== WHAT YOU HAVE TO DO ==
Starting at the line that contains "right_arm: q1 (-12", copy every line through the end of the listing below exactly, and copy nothing else.

== MATERIAL PROVIDED ==

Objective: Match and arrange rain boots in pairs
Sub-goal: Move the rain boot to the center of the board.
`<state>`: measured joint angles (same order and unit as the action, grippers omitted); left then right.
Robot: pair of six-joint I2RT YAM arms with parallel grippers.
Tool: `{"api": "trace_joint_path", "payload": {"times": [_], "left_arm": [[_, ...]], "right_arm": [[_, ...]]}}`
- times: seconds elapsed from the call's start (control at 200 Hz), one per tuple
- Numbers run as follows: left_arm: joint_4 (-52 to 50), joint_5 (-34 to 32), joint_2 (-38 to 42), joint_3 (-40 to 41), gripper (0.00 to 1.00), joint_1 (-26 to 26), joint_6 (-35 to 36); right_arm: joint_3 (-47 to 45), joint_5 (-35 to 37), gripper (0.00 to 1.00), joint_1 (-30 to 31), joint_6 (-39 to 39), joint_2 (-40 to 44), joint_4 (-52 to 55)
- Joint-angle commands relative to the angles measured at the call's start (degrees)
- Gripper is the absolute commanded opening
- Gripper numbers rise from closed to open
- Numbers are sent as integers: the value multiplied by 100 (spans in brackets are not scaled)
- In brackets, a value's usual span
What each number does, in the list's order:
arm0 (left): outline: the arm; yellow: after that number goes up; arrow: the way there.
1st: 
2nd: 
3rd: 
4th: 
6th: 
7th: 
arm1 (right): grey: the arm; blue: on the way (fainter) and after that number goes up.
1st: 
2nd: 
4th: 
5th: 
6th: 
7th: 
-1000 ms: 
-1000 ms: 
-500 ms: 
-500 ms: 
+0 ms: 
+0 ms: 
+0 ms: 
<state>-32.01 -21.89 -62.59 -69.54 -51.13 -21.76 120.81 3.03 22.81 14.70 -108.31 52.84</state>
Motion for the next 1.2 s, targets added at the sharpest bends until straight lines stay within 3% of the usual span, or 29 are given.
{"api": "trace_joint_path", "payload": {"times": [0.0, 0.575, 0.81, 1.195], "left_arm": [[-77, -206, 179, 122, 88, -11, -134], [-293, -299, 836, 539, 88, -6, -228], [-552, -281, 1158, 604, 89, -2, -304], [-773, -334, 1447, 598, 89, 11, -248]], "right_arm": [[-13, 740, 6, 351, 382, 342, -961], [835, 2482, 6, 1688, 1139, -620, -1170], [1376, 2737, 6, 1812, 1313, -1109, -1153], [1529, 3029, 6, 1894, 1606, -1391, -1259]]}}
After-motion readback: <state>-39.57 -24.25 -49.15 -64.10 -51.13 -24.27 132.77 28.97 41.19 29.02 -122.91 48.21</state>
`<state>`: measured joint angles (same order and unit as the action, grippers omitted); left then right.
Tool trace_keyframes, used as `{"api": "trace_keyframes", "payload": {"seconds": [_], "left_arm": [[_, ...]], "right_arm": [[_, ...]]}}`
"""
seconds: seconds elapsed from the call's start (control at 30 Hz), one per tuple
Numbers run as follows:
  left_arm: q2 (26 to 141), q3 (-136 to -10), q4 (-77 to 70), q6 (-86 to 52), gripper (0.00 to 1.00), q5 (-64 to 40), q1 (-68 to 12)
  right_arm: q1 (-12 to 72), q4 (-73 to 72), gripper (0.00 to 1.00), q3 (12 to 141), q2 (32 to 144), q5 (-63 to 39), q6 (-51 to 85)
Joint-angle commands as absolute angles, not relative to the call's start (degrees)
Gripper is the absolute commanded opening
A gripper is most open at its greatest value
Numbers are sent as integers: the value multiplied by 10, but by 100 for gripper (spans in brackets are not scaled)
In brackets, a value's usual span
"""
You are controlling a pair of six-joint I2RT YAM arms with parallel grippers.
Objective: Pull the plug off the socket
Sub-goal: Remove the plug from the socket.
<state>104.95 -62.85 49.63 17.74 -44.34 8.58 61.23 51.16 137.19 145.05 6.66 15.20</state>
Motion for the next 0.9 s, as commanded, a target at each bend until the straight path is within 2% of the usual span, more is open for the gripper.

== WRITTEN RESPONSE ==
  right_arm: q1 (-12 to 72), q4 (-73 to 72), gripper (0.00 to 1.00), q3 (12 to 141), q2 (32 to 144), q5 (-63 to 39), q6 (-51 to 85)
Joint-angle commands as absolute angles, not relative to the call's start (degrees)
Gripper is the absolute commanded opening
A gripper is most open at its greatest value
Numbers are sent as integers: the value multiplied by 10, but by 100 for gripper (spans in brackets are not scaled)
In brackets, a value's usual span
"""
You are controlling a pair of six-joint I2RT YAM arms with parallel grippers.
Objective: Pull the plug off the socket
Sub-goal: Remove the plug from the socket.
<state>104.95 -62.85 49.63 17.74 -44.34 8.58 61.23 51.16 137.19 145.05 6.66 15.20</state>
Motion for the next 0.9 s, as commanded, a target at each bend until the straight path is within 2% of the usual span, more is open for the gripper.

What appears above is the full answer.